> [Task instructions]: Word for word, output every line of the material below, minus pictures.

─── Data extract ───

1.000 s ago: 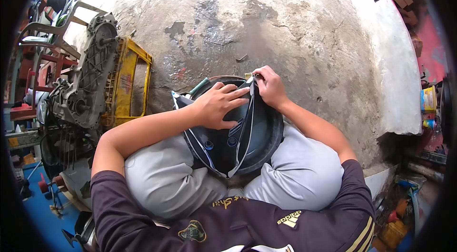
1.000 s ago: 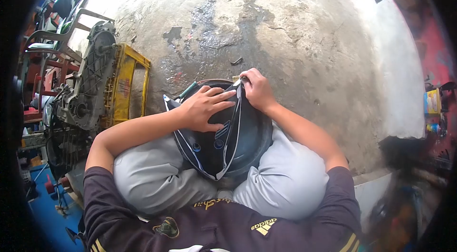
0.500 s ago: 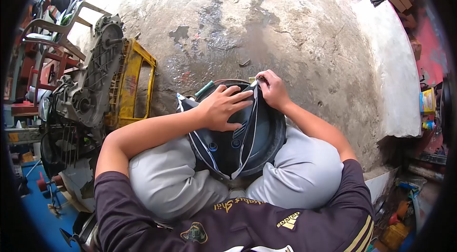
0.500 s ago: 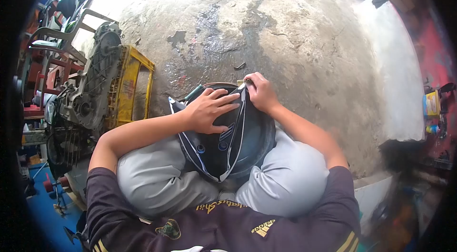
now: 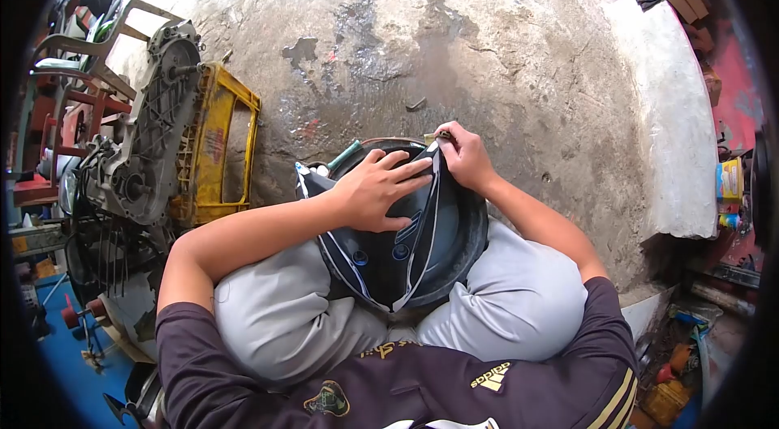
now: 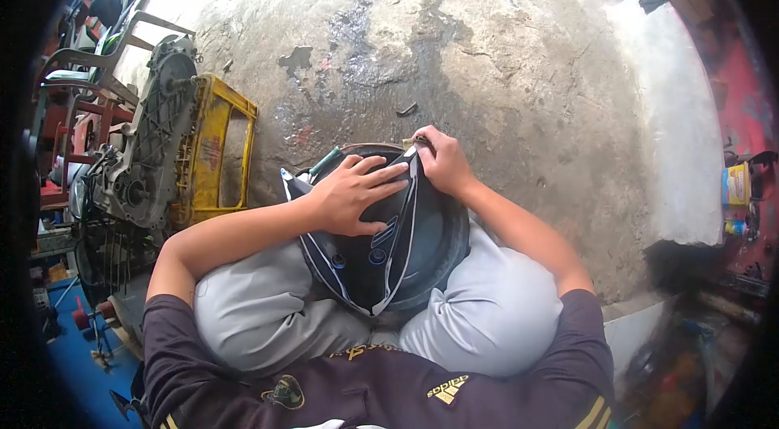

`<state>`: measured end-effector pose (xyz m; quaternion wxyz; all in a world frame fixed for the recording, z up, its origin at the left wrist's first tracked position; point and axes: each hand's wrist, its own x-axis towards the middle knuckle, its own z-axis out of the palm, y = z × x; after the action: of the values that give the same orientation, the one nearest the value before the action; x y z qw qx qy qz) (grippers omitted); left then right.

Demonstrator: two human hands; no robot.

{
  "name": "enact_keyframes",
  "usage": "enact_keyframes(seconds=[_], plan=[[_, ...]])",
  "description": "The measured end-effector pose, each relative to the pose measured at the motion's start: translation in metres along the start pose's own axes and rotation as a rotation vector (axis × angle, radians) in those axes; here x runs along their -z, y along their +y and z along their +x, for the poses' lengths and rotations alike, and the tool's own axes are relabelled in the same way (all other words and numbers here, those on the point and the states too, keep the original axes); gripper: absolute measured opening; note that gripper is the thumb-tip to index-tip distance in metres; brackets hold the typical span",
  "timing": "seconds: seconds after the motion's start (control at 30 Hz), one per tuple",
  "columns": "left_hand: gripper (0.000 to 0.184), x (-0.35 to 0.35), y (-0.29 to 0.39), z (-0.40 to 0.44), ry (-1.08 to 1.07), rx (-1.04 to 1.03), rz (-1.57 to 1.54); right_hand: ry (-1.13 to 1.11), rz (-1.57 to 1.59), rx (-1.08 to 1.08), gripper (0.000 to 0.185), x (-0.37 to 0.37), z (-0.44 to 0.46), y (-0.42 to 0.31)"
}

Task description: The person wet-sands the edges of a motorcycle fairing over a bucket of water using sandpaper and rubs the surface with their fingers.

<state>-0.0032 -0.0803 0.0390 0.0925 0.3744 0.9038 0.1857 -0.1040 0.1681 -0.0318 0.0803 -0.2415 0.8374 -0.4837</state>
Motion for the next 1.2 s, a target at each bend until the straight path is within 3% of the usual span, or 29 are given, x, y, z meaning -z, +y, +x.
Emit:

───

> [Task solution]:
1.000 s ago: 
1.000 s ago: 
0.500 s ago: 
0.500 s ago: 
now: 
now: 

`<state>`: measured end-effector pose (xyz m; quaternion wxyz; all in a world frame fixed for the recording, z up, its origin at the left wrist's first tracked position; point and axes: each hand's wrist, its own x-axis towards the middle knuckle, its own z-axis out of the palm, y = z × x; after the action: of the values that give the same orientation, the one nearest the value before the action; x y z qw qx qy qz) (grippers omitted); left then right.

Demonstrator: two human hands; no robot.

{
  "name": "enact_keyframes",
  "usage": "enact_keyframes(seconds=[_], plan=[[_, ...]])",
  "description": "The measured end-effector pose, each relative to the pose measured at the motion's start: translation in metres along the start pose's own axes and rotation as a rotation vector (axis × angle, radians) in those axes; here x runs along their -z, y along their +y and z along their +x, for the poses' lengths and rotations alike, and the tool's own axes are relabelled in the same way (all other words and numbers here, those on the point and the states too, keep the original axes); gripper: absolute measured opening; note that gripper is the thumb-tip to index-tip distance in metres; brackets hold the typical span",
  "timing": "seconds: seconds after the motion's start (control at 30 Hz), one per tuple",
  "columns": "left_hand: gripper (0.000 to 0.184), x (-0.35 to 0.35), y (-0.29 to 0.39), z (-0.40 to 0.44), ry (-1.08 to 1.07), rx (-1.04 to 1.03), rz (-1.57 to 1.54); right_hand: ry (-1.13 to 1.11), rz (-1.57 to 1.59), rx (-1.08 to 1.08), gripper (0.000 to 0.185), x (-0.37 to 0.37), z (-0.44 to 0.46), y (-0.42 to 0.31)"
}

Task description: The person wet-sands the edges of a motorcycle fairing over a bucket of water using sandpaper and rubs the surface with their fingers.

<state>-0.0032 -0.0803 0.0390 0.0925 0.3744 0.9038 0.1857 -0.1040 0.1681 -0.0318 0.0803 -0.2415 0.8374 -0.4837</state>
Motion for the next 1.2 s, a target at each bend until the straight path is within 3% of the usual span, or 29 are given, x, y, z meaning -z, +y, +x.
Emit:

This concludes the answer.